Before starting or resuming the taking of Angelique Micro, you should familiarize yourself with the patient's medical history and conduct a general medical and gynecological examination.The frequency and nature of such examinations should be based on existing standards of medical practice, taking into account the individual characteristics of each patient (but not less than 1 time in 6 months) and should include blood pressure measurement, assessment of the mammary glands, abdominal organs and pelvic organs, including cytological examination of the cervical epithelium.

The impact on the results of laboratory parameters.

The administration of sex hormones can affect the biochemical indicators of the function of the liver, thyroid gland, adrenal glands and kidneys, the plasma concentration of transport proteins such as globulin, sex hormone binding and lipid / lipoprotein fractions, carbohydrate metabolism, coagulation and fibrinolysis.

Angelique Micro does not adversely affect glucose tolerance.

Influence on ability to drive vehicles and mechanisms

Not found.

Overdose

Studies of acute toxicity did not reveal the risk of acute side effects if you accidentally take the drug in an amount that exceeds many times the daily therapeutic dose.

In clinical studies, the use of drospirenone up to 100 mg or combined estrogen / gestagen preparations with a content of 4 mg estradiol was well tolerated.

Symptoms that may occur with an overdose: nausea, vomiting, bleeding from the vagina.

There is no specific antidote, the treatment is symptomatic.

Drug interaction

Long-term treatment with drugs that induce liver enzymes (for example, some anticonvulsant and antimicrobial drugs) can increase the clearance of sex hormones and reduce their clinical efficacy, which is manifested by irregular bleeding.

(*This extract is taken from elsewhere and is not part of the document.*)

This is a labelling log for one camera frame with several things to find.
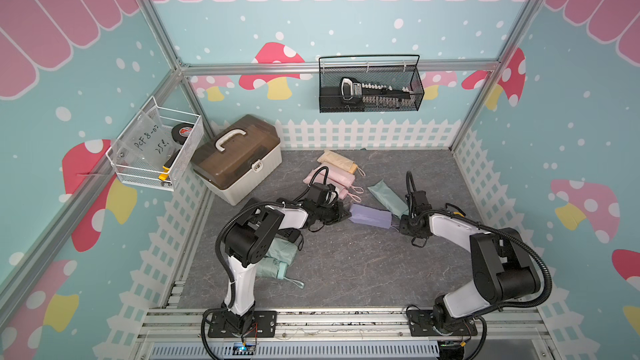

A similar property to induce liver enzymes has been found in hydantoins, barbiturates, primidone, Carbamazepine and rifampicin, the presence of this feature is also expected in oxcarbazepine, topiramate , felbamate and Griseofulvin . The maximum induction of enzymes is usually observed not earlier than in 2-3 weeks, but then it can persist for at least 4 weeks after stopping the drug.

In rare cases, against the background of the concomitant use of certain antibiotics (for example, the penicillin and Tetracycline groups) there was a decrease in the concentration of estradiol.

The major metabolites of drospirenone are formed in plasma without the participation of the cytochrome P450 system. Therefore, the effect of cytochrome P450 inhibitors on the metabolism of drospirenone is unlikely. However, CYP3A4 inhibitors (for example, cimetidine, Ketoconazole , etc.) can inhibit estradiol metabolism.

The interaction of the drug AngelicaMicro with other drugs

Based on in vitro interaction studies as well as in vivo studies on female volunteers taking 3 mg of drospirenone per day in combination with Omeprazole , Simvastatin or midazolam, it can be concluded that the clinically significant interaction of drospirenone with cytochrome P450 on the metabolism of other medicinal substances is unlikely.

Pharmacodynamic interaction with antihypertensives and nonsteroidal anti-inflammatory drugs (NSAIDs)

An increase in the concentration of serum potassium in the combined administration of Angelic Micro and nonsteroidal anti-inflammatory drugs (NSAIDs) or antihypertensive drugs is unlikely. The combined use of the above three types of drugs can lead to a slight increase in the concentration of serum potassium, more pronounced in women with diabetes.

Alcohol Interaction

Excessive alcohol consumption during HRT may lead to an increase in the concentration of circulating estradiol.

Pharmacy sales terms

On prescription.

Terms and conditions of storage

At a temperature not higher than 30 ° C. Keep out of the reach of children.